Une autre raison avancée par l’État-major français est que les FAMa « contestent le terrain des groupes armés terroristes » et veulent « s’implanter dans le Liptako, dont elles étaient absentes il y a quelques mois encore. »

Aussi, souligne l’EMA, il « est de notre devoir de les accompagner, de souligner leurs efforts et leurs résultats, comme lors de Bourgou 4, ou la reprise du camp de Boulkessi, mais également de les soutenir lors des épisodes douloureux, qui sont malheureusement une facette de leur montée en puissance. »

Cela étant, l’EMA a rappelé la stratégie de la France au Sahel.
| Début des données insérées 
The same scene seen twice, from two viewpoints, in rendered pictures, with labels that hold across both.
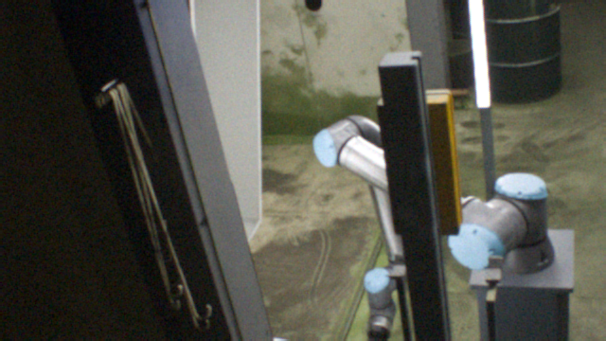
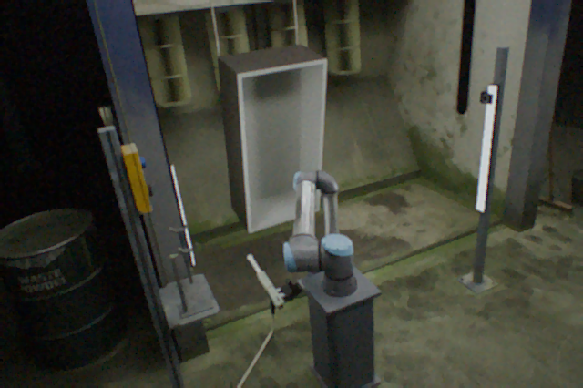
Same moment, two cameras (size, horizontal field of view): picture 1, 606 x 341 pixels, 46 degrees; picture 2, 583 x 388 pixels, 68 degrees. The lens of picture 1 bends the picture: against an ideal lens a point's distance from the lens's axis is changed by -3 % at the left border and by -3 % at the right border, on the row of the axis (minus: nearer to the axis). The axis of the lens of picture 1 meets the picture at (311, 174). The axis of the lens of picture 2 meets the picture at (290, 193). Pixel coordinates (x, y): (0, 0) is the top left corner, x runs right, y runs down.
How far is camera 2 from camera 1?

Ainsi, l’objectif est que les États du G5 Sahel puissent avoir la « capacité d’assurer leur sécurité de façon autonome ». Au niveau politique, elle repose sur une approche 3D, pour « Défense, Diplomatie et Développement. »

Le volet militaire « repose sur une stratégie zonale de résolution de crise, avec un effort concentré sur la région du Liptako-Gourma, tout en restant capable d’intervenir dans l’ensemble de la bande sahélo-saharienne en tant que de besoin », explique l’EMA. Et cela, dans un environnement à la fois rude et complexe, en raison de la diversité sociale et ethniques des populations.

« La complexité de cet environnement amène donc Barkhane à dépasser le cadre de la lutte contre les groupes armés terroristes, et à mettre en œuvre des actions ciblées regroupées sous trois objectifs distincts mais convergeant vers le même état final recherché », poursuit l’EMA.

Ces trois objectifs visent à réduire la menace terroriste et à entraver la liberté d’action des groupes jihadistes, à mettre ces derniers à portée des forces armées locales et de réduire leur influence bia des actions civilo-militaires auprès des populations.

« Notre action auprès de nos partenaires suppose d’une part de les former, de les équiper et de les accompagner au combat. Elle suppose d’autre part de pouvoir les appuyer directement sur le terrain dans les domaines du renseignement, du commandement ou de l’appui aérien », souligne encore l’EMA.